The novel materials make use of the phase change — the point at which solids melt or liquids turn to solids — to keep the vaccines within a limited temperature range and prevent them from spoiling because of temperature variations.

If successful, the new vaccine carriers could be produced in India for use around the world, according to Shawn McGuire, an engineer at the global non-governmental organisation Program for Appropriate Technology in Health (PATH).

Vaccines are only effective if they remain within a narrow temperature range, often between two and eight degrees Celsius.
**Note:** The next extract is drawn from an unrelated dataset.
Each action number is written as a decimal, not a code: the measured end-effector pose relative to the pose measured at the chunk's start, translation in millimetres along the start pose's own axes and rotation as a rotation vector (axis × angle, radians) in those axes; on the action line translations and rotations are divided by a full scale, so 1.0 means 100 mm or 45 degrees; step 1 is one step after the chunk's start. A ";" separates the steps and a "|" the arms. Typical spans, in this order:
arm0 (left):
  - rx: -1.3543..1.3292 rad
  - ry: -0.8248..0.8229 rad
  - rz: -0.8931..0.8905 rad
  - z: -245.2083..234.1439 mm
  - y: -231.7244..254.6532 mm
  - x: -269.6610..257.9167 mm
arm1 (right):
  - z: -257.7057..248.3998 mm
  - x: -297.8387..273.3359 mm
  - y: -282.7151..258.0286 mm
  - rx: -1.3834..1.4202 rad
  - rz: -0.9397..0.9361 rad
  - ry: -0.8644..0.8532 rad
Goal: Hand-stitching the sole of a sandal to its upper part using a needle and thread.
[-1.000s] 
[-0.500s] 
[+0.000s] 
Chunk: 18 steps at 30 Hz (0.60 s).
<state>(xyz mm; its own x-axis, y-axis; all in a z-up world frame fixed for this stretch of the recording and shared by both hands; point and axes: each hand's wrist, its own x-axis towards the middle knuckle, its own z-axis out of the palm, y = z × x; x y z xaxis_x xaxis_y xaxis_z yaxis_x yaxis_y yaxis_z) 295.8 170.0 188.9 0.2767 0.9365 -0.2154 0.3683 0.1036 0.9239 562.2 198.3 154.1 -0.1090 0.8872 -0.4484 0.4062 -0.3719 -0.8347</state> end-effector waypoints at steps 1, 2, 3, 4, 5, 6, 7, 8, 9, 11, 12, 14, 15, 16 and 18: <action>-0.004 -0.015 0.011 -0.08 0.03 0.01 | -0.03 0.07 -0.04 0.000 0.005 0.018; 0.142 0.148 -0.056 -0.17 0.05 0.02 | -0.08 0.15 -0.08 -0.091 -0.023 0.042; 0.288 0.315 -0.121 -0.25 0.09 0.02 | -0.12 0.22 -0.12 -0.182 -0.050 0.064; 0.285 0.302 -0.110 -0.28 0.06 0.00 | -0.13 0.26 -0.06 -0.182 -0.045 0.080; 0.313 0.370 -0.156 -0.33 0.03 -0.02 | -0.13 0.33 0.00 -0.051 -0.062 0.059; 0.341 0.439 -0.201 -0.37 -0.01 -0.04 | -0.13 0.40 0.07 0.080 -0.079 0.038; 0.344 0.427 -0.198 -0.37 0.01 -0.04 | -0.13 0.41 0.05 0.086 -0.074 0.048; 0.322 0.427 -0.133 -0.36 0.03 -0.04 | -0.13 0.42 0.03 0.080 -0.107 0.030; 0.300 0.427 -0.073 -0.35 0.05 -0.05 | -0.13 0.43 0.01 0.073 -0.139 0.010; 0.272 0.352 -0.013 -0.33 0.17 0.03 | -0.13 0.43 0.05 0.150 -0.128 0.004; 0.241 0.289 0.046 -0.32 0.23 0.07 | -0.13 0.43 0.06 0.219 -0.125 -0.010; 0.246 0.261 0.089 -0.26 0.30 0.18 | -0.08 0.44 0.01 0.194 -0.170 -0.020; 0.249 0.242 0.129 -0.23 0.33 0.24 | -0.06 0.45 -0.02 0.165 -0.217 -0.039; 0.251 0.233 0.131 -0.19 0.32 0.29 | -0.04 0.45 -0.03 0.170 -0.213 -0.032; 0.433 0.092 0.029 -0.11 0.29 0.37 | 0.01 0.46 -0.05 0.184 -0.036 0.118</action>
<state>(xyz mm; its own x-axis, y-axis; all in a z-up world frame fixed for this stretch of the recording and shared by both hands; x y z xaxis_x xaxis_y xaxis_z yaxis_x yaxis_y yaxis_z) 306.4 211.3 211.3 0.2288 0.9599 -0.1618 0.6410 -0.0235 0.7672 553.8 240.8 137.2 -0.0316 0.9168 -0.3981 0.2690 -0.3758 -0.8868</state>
But when a health worker opens a refrigerator door, it changes the temperature inside.

In a hot climate with unreliable electricity, icepacks are often used in the vaccine supply chain to prevent overheating.  

But ice is colder than vaccines need to be, and improperly stored vaccines can freeze and fail to protect patients.

"This has become more of an issue, as most new vaccines are freeze-sensitive," said Osman David Mansoor, a senior adviser on new vaccines at the UN Children’s Fund (UNICEF), in New York, United States. "A single freeze exposure can inactivate some vaccines."  

Currently health workers have no easy way of knowing whether a vaccine has frozen and later thawed out.

Previous studies have shown that vaccines are often exposed to freezing conditions, as a result of ice, more frequently during transport than storage, according to Mansoor.

The phase-changing materials integrated into vaccine-carrying boxes act "like a shield around the vaccine" said Nancy Muller, PATH programme officer.

These materials absorb or release large amounts of heat by changing phases between liquid and solid states — just the way water does.

However, the temperature at which they do this — their melting point — can be above zero degrees Celsius, at a temperature appropriate for the safe transport of vaccines.

Used in combination with ice, such materials could provide additional temperature stability for vaccines, said Ian Tansley, founder and chief technical officer at the UK-based engineering company True Energy, which also uses the technology for fridges that can keep cool longer without electricity.

PATH expects its prototypes, which would fit into existing WHO-approved ice-carrying boxes, will cost more than existing coolers.

But over the product’s lifetime — which can reach a decade — it should save enough vaccines to make up for it.

"An ice-pack that did not expose vaccines to freezing conditions would indeed be an important advance," said Mansoor.